- - Tuesday, May 28, 2019

Transparency is essential in windows and in governance. It’s the window that gives a clear view of the workings of government. Now that President Trump has authorized the declassification of information about government surveillance during the 2016 presidential election, it’s important to remember that transparency is neither red nor blue.

It’s important to accurately reckon the difference between patriot and scoundrel. In the wake of the Mueller report declining to hold Mr. Trump culpable for a crime, the president took the next logical step toward closing the book. He asked Attorney General William Barr to declassify intelligence tied to the Obama administration’s opening the domestic spying operation on the Trump campaign in the first place.

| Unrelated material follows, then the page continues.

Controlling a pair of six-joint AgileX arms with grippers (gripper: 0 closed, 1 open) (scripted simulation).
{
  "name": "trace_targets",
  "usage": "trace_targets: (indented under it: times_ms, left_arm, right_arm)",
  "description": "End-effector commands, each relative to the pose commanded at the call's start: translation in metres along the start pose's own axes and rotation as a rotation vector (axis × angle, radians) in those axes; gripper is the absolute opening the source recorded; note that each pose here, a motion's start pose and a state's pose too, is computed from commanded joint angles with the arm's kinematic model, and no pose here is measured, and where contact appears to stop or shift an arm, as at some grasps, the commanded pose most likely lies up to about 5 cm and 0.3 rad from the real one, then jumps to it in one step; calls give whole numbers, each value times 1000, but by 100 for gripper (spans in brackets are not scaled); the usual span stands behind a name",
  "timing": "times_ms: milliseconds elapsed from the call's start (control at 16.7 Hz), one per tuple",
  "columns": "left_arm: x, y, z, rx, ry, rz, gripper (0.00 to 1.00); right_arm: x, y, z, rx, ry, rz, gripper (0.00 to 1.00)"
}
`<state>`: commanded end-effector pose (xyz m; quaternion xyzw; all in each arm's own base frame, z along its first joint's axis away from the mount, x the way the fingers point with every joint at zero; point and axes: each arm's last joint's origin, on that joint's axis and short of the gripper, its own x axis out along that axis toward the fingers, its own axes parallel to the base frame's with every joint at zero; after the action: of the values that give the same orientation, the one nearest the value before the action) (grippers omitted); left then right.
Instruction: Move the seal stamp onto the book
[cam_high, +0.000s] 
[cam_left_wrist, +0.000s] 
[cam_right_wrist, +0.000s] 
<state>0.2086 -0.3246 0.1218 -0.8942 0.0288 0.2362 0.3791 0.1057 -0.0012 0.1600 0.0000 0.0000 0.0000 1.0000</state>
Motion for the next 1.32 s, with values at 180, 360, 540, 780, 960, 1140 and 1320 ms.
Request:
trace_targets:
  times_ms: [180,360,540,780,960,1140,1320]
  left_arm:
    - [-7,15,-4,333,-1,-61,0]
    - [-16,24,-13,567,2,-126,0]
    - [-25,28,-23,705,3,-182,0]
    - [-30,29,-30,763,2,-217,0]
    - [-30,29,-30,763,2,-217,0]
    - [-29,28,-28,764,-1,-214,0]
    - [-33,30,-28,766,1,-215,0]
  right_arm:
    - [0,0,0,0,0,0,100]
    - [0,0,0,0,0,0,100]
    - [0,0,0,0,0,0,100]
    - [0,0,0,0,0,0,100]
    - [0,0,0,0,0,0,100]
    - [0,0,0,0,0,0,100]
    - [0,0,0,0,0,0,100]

Declassifying material presented to the Foreign Intelligence Surveillance Act Court (FISA) should shine a light on the legitimacy of the targeting of Trump associates. “I want all the documents around the FISA warrant application released,” Senate Judiciary Chairman Lindsey Graham told Fox News. “I want to find out exactly how the counterintelligence operation began. I think transparency is good for the American people. Not one Democrat seems to care.”



To the contrary, one Democrat who cares quite a bit is Adam Schiff, the chairman of the House Intelligence Committee, who took to Twitter to bemoan the idea of uncovering the roots of the collusion myth. “While Trump stonewalls the public from learning the truth about his obstruction of justice,” he says, “Trump and Barr conspire to weaponize law enforcement and classified information against their political enemies. The cover-up has entered a new and dangerous phase. This is un-American.”

This is the congressman who claimed to have seen evidence “in plain view” that the president conspired with Russia to steal the 2016 election, but so far has not produced it. Given the fact that special counsel Robert Mueller didn’t pin a crime on the president after more than two years of digging, a reasonable observer might conclude that Mr. Schiff doesn’t have the goods.

Mr. Schiff’s Democratic colleagues share both his ire and his fear of exposure. “Trump dangerously politicizes intelligence declassification — giving his henchman AG sweeping powers to weaponize classified info against political foes,” Sen. Richard Blumenthal says. “No safeguards, no accountability, no respect for intel sources — a deeply perilous recipe to distract from mounting troubles.”

Mr. Blumenthal should have given it a moment of thought before firing such snark against Mr. Barr. He should know that the attorney general served in the CIA earlier in his career and is well-versed in the protocols designed to protect the nation’s secrets.

James Clapper, Barack Obama’s director of National Intelligence, and now a talking head in certain television networks’ crusade against the president, says intelligence disclosures could jeopardize “methods and sources.” Andrew McCarthy points out in National Review that Mr. Barr consults top intelligence professionals before exposing information that endangers surveillance methods or lives.

The sordid dossier compiled by British spy Christopher Steele, with unlikely tales told to obtain FISA warrants to spy on Trump associates, has been roundly and widely discredited. Everyone is curious about how such false information could have been pushed up the Obama administration’s chain of command to start a secret examination of a rival political campaign. The Democrats seem curiously uncurious to get to the bottom of the mystery.

Mr. Trump has been open in ordering the release of more than a million pages of material compiled by the Mueller investigation. He directed Don McGahn, the former White House counsel, to refuse to participate in a House committee effort to start a Mueller-like do-over.

The president’s adversaries must now face the same scrutiny they leveled at his campaign. Anything less would be, to borrow Mr. Schiff’s term, “un-American.”